*Exercise instructions*. Every line below between the line holding "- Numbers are" and the line holding "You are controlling", inclusive, should be repeated exactly, and all other lines omitted.

[Stored items]

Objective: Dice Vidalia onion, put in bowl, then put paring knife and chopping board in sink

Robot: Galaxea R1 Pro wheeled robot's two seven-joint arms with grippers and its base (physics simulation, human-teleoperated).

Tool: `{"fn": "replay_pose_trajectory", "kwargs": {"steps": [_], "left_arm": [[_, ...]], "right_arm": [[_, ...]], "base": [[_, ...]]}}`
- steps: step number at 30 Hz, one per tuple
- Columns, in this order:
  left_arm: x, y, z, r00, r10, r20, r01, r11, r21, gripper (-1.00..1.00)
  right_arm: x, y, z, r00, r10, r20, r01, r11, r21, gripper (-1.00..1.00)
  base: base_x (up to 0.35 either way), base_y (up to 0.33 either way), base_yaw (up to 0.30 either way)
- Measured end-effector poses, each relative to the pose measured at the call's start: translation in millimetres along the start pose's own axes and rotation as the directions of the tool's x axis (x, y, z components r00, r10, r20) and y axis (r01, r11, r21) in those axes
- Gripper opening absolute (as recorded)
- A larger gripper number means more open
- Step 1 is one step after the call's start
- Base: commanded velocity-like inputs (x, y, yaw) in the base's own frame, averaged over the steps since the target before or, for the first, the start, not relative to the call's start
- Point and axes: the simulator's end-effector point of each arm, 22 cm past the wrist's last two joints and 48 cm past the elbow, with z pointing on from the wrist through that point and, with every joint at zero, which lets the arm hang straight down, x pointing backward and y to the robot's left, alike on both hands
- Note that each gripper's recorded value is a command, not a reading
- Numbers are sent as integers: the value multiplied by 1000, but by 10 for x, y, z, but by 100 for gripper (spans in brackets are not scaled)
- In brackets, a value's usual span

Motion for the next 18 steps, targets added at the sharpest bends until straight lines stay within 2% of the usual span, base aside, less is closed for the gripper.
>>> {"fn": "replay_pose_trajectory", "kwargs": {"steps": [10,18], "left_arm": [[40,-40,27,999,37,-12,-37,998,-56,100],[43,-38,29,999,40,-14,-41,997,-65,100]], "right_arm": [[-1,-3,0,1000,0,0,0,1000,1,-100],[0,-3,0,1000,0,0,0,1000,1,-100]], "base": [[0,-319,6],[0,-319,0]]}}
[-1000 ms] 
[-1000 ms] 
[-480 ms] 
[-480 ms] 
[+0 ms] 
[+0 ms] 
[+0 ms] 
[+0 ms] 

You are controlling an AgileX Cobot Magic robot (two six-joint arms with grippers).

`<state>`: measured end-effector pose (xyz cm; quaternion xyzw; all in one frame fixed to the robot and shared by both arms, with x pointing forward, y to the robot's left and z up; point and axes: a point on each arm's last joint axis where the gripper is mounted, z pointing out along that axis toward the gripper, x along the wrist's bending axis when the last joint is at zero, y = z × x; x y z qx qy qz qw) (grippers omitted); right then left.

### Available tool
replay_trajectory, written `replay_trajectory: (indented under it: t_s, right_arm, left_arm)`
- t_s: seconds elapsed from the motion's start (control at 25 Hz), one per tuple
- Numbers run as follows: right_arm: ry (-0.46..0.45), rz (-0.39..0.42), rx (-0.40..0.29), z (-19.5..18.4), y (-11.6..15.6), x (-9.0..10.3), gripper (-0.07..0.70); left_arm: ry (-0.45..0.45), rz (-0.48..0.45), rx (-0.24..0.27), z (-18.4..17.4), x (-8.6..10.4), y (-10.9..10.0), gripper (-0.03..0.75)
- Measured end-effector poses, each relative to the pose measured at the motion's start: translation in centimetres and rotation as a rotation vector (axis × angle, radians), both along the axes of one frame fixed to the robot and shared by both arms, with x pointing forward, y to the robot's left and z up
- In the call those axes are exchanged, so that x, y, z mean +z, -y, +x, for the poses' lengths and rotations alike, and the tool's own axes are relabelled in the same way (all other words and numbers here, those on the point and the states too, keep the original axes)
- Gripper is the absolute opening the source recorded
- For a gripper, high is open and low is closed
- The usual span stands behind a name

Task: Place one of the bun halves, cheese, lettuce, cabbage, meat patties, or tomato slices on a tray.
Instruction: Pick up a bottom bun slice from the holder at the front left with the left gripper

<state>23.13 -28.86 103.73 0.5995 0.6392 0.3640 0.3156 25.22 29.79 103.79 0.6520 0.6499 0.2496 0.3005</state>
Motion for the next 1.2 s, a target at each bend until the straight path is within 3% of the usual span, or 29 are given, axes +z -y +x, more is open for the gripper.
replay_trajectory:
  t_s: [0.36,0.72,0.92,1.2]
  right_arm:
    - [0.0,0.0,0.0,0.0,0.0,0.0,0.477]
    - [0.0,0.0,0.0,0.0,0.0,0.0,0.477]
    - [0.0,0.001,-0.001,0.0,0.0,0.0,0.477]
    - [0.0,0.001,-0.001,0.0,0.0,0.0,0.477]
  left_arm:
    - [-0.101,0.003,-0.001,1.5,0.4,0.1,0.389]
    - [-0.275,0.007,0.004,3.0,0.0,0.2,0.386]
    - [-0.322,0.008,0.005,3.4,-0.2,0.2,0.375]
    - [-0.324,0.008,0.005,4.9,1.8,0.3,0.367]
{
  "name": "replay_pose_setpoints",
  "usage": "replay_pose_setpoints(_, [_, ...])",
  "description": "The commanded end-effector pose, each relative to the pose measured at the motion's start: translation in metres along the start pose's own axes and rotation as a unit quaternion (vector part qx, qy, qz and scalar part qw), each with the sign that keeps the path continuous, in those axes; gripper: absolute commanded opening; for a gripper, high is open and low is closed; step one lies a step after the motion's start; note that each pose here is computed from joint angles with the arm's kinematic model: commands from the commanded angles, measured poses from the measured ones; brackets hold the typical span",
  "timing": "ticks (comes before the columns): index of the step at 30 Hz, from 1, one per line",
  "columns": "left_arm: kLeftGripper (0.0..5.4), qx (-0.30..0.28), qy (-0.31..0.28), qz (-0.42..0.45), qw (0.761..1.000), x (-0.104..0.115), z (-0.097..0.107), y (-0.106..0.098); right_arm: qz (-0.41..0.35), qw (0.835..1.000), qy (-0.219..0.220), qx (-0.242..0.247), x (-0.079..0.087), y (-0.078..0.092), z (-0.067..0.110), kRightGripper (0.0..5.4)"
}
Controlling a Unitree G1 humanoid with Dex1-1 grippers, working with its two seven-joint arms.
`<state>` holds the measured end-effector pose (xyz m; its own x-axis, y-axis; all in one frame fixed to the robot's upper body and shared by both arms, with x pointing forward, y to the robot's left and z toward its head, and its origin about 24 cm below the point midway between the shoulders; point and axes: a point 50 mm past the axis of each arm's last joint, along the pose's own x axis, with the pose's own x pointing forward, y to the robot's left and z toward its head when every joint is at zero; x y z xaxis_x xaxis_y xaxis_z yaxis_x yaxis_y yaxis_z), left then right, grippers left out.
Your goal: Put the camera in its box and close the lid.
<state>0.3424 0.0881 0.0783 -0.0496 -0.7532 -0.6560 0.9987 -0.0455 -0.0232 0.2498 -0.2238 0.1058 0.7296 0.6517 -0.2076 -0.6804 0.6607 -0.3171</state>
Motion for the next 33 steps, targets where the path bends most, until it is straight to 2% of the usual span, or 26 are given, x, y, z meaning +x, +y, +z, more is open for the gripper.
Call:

*Exercise output*.
- Numbers are sent as integers: the value multiplied by 1000, but by 10 for x, y, z, but by 100 for gripper (spans in brackets are not scaled)
- In brackets, a value's usual span

Motion for the next 18 steps, targets added at the sharpest bends until straight lines stay within 2% of the usual span, base aside, less is closed for the gripper.
>>> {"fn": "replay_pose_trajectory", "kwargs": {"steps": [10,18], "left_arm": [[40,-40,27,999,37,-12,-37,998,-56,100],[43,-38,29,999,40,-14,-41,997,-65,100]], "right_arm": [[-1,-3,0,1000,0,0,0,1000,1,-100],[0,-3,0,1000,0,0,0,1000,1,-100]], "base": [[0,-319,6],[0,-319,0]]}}
[-1000 ms] 
[-1000 ms] 
[-480 ms] 
[-480 ms] 
[+0 ms] 
[+0 ms] 
[+0 ms] 
[+0 ms] 

You are controlling an AgileX Cobot Magic robot (two six-joint arms with grippers).

Fully answered, the exercise is complete.